Tom Lüthi hat sich in den letzten Jahren sehr entwickelt.

Tom Lüthi hat sich in den letzten Jahren sehr entwickelt.

KEYSTONE/AP/GEERT VANDEN WIJNGAERT

Macht ihn diese Rückkehr zu den Wurzeln stark? Sein Cheftechniker und enger Vertrauter Gilles Bigot spricht von einem erstaunlichen Reifeprozess. Tom habe sich in Brünn nach dem missglückten Training nicht verunsichern lassen. «Am Sonntagmorgen hat er gesagt, es werde wohl unter den schwierigen Bedingungen ein ganz besonderer Tag und nun gelte es, die Chance zu packen. Er sagte es mit einer erstaunlichen Ruhe und Entschlossenheit.» Tom Lüthi ist in einer Extremsituation stärker geworden. Und es gibt noch ein gutes Zeichen. Letztmals hatte er in Brünn 2005 gewonnen – in seiner Titelsaison (125 ccm).

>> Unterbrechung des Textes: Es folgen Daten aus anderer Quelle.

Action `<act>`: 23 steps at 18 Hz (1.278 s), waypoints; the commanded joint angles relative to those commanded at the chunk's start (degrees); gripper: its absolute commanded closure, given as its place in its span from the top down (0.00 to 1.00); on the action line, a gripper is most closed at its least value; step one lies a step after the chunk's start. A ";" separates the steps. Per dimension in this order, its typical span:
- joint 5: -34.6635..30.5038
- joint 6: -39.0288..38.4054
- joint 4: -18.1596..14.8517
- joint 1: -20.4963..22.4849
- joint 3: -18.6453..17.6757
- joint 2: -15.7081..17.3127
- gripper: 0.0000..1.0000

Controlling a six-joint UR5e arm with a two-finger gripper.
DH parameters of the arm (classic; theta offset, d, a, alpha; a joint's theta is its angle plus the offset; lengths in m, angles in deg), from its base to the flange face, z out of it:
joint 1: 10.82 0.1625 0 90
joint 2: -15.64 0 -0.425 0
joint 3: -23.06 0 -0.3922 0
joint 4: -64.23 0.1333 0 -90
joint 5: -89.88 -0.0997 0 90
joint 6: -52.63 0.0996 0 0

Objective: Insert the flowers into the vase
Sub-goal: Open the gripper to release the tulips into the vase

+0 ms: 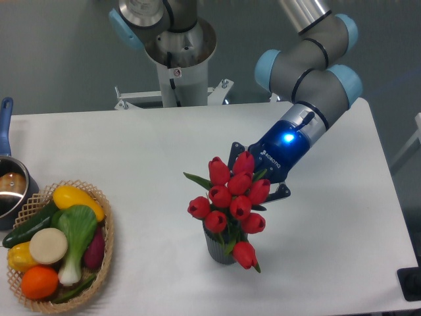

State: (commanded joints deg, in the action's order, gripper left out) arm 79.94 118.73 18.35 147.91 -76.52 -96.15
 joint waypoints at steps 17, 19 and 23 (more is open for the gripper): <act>-10.54 1.93 0.09 1.41 -5.27 0.96 1.00; -11.25 2.02 0.09 2.02 -6.24 1.75 1.00; -11.69 1.85 0.00 5.27 -6.86 4.30 1.00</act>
State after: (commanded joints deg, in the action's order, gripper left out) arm 68.26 120.57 18.35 153.18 -83.38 -91.86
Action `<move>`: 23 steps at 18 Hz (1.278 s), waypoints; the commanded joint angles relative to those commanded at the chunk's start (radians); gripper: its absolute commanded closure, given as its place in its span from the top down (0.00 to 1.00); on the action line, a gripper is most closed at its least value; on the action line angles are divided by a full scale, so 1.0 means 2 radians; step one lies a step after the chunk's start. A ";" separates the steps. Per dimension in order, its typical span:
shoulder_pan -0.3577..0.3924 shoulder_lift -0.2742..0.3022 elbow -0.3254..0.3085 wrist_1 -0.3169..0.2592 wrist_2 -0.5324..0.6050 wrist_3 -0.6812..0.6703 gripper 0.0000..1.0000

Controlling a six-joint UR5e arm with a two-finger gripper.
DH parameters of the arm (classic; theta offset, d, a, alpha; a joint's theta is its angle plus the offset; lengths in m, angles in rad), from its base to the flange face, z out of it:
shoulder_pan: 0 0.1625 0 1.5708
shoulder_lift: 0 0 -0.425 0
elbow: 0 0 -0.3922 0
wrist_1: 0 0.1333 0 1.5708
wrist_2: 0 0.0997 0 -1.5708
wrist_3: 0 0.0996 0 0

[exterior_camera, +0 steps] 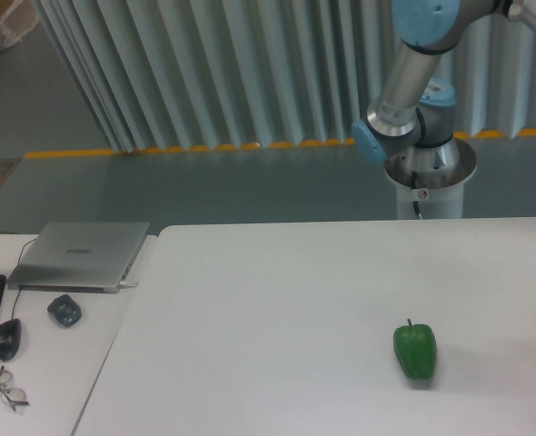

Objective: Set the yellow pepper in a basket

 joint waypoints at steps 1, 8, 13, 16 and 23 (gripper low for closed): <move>-0.005 0.015 -0.011 -0.006 0.000 0.009 1.00; -0.050 0.072 -0.049 -0.056 0.001 0.137 1.00; -0.058 0.100 -0.074 -0.085 0.007 0.161 1.00; -0.072 0.107 -0.077 -0.104 0.054 0.162 1.00; -0.076 0.106 -0.078 -0.134 0.065 0.162 1.00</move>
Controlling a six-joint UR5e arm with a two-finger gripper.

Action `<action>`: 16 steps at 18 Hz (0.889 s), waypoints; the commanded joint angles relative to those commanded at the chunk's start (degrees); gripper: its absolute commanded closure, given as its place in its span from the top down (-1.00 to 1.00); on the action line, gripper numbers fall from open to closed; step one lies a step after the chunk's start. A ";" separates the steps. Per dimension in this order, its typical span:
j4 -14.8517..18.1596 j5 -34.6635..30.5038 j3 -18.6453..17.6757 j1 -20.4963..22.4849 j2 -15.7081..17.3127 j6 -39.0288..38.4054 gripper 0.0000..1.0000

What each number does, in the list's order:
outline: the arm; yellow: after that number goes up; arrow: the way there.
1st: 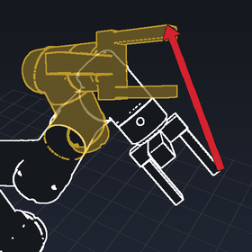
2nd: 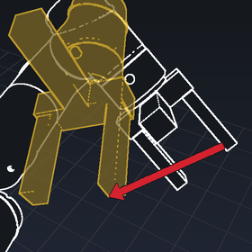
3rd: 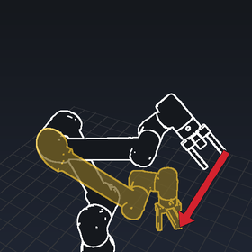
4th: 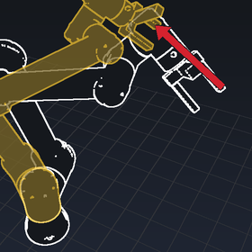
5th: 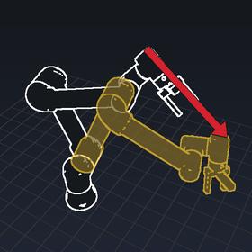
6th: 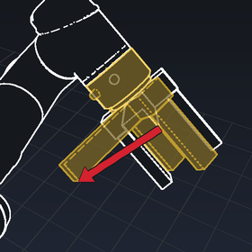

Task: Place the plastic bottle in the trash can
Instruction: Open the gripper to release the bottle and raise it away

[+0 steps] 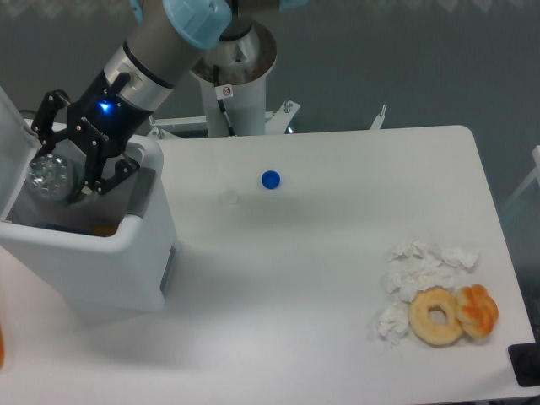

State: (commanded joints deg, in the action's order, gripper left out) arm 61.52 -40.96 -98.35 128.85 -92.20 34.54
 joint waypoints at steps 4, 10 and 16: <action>0.17 -0.09 0.53 0.44 0.09 0.79 0.99; 0.00 -1.23 1.58 4.56 2.11 1.49 1.00; 0.00 -14.39 2.02 7.12 4.13 13.60 1.00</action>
State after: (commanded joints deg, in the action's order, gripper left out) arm 61.52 -55.35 -96.33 135.96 -88.07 48.14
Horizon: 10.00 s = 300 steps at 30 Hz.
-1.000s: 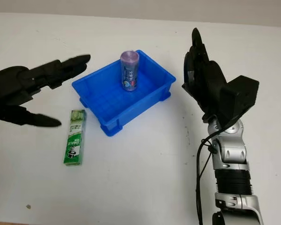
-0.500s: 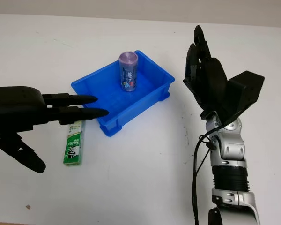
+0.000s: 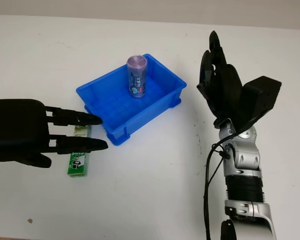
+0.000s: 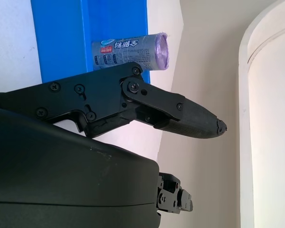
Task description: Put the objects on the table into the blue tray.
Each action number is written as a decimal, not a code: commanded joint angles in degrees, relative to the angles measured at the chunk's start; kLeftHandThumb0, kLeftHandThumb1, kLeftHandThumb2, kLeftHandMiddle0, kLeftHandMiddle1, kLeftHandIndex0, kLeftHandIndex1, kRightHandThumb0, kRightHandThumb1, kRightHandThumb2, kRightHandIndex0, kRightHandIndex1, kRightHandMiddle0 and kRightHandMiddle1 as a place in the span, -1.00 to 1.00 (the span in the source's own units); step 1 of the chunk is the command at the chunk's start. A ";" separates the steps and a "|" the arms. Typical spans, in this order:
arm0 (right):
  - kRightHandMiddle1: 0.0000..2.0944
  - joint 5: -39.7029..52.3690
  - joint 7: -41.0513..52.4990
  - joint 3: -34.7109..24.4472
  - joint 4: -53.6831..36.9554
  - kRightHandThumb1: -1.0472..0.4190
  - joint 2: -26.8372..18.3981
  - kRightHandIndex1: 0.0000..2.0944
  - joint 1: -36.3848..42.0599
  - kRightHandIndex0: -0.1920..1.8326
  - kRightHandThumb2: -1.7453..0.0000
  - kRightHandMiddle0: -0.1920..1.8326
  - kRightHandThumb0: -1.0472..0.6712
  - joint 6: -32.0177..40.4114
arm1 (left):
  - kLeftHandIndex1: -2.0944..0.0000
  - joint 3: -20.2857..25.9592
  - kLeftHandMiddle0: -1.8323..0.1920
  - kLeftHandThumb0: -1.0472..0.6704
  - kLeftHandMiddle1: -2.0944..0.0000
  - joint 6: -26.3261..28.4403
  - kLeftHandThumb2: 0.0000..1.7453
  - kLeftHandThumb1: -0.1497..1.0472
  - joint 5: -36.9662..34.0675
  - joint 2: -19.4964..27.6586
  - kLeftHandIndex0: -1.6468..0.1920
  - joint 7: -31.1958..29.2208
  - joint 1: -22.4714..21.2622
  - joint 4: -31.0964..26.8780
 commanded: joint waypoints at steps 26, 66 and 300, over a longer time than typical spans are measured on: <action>-1.00 0.06 -0.09 -0.75 -1.29 -1.00 0.00 -1.00 -0.15 -1.00 0.16 -1.00 -0.56 -0.20 | 0.90 -7.65 0.47 -0.10 0.93 -10.20 -0.95 0.85 19.65 -4.41 0.40 18.56 -7.48 12.96; -1.00 2.76 0.20 -1.77 -6.73 -1.00 0.76 -1.00 2.78 -1.00 0.16 -1.00 -0.55 2.79 | -0.99 -22.90 -0.15 -0.10 -0.99 -3.34 -0.51 1.00 61.08 -3.74 0.38 69.33 -16.12 19.76; -1.00 2.85 -0.73 -1.60 -9.08 -1.00 3.30 -1.00 7.08 -1.00 0.21 -1.00 -0.52 1.21 | 0.01 -21.11 0.63 -0.47 0.01 45.51 -0.59 1.00 3.33 -47.90 0.91 20.74 -49.81 59.01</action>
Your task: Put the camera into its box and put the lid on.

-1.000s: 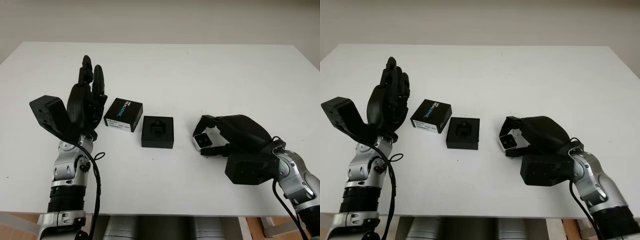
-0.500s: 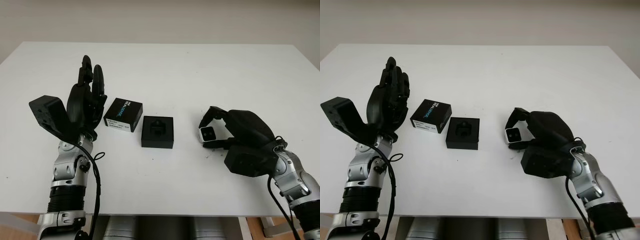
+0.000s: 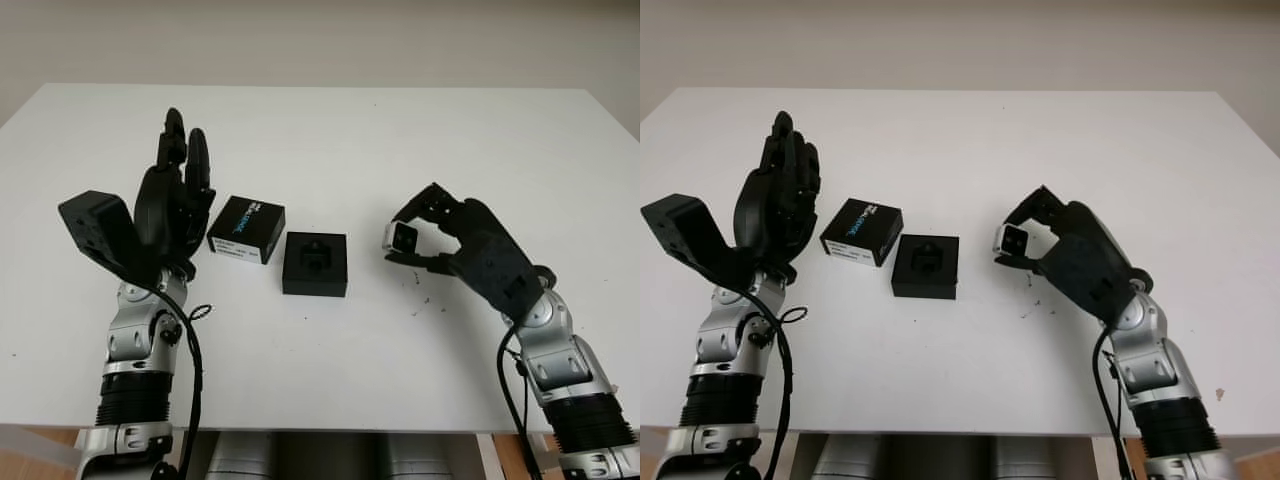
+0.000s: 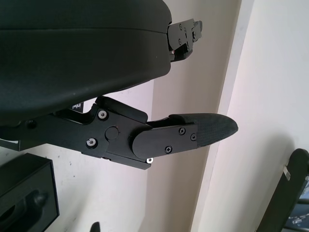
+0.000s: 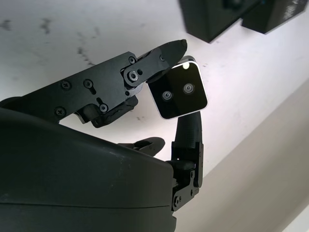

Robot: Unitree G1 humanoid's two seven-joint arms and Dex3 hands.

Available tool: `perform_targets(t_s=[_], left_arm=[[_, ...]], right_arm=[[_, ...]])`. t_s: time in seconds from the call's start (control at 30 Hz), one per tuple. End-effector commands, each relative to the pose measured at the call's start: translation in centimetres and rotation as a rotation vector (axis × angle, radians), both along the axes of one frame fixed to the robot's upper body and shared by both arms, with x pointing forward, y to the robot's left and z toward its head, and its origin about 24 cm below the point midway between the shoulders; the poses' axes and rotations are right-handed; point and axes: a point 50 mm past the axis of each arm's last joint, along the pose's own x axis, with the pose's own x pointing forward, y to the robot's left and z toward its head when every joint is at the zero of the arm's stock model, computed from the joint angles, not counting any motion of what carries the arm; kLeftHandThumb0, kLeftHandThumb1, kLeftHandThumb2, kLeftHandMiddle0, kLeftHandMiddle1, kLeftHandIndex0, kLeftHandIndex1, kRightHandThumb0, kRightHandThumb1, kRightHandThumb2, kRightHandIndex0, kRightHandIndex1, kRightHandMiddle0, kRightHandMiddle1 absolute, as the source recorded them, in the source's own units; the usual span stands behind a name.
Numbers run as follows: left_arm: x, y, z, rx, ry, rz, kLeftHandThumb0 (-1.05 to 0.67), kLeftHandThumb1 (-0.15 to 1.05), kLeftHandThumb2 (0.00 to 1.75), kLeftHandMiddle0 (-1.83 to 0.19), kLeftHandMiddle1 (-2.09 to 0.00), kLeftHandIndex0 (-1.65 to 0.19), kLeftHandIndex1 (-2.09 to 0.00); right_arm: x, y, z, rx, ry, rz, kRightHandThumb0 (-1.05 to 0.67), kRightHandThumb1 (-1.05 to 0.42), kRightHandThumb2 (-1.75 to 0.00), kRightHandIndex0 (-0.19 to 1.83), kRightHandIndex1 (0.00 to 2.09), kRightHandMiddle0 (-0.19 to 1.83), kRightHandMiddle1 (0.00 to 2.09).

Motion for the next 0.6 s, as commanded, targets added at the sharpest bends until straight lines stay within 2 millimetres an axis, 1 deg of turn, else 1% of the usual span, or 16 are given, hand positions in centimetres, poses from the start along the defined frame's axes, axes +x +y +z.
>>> perform_targets(t_s=[0.0,0.27,0.43,0.57], left_arm=[[-0.1,-0.4,0.2,-0.009,-0.014,-0.005,-0.67,1.05,0.51,0.19,0.00,0.19,0.00],[0.2,-1.1,0.2,-0.019,-0.017,-0.011,-0.68,1.05,0.50,0.19,0.00,0.19,0.00],[0.2,-1.3,0.2,-0.024,-0.019,-0.004,-0.67,1.05,0.50,0.19,0.00,0.19,0.00],[0.1,-1.3,0.3,-0.021,-0.016,-0.002,-0.67,1.05,0.50,0.19,0.00,0.19,0.00]], right_arm=[[0.4,0.8,1.8,0.036,-0.051,0.002,-0.37,-0.94,-0.05,0.46,0.05,0.31,1.81],[0.7,2.8,3.8,0.087,-0.042,0.074,-0.39,-0.94,-0.06,0.45,0.05,0.27,1.82],[0.9,3.7,4.0,0.129,-0.004,0.128,-0.40,-0.94,-0.05,0.44,0.04,0.28,1.86],[1.2,4.3,3.9,0.105,0.049,0.178,-0.41,-0.95,-0.06,0.44,0.04,0.28,1.85]])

In Spielberg musste er bei der «Kinderstunde» die üblichen Fragen beantworten. Er ist ein routinierter Kommunikator geworden. Bei den Fragen nach den Titelchancen sagt er, er nehme «Rennen für Rennen». Und auf Fragen nach seiner Zukunft (Markenwechsel zu KTM) verweist er an seinen Manager. Vieles deutet darauf hin, dass aus dem zerbrechlichen Titanen, dessen Talent nie infrage stand, der aber seit 2005 immer und immer wieder in der entscheidenden Phase der Saison am Druck zerbrochen ist, doch noch ein Champion werden kann.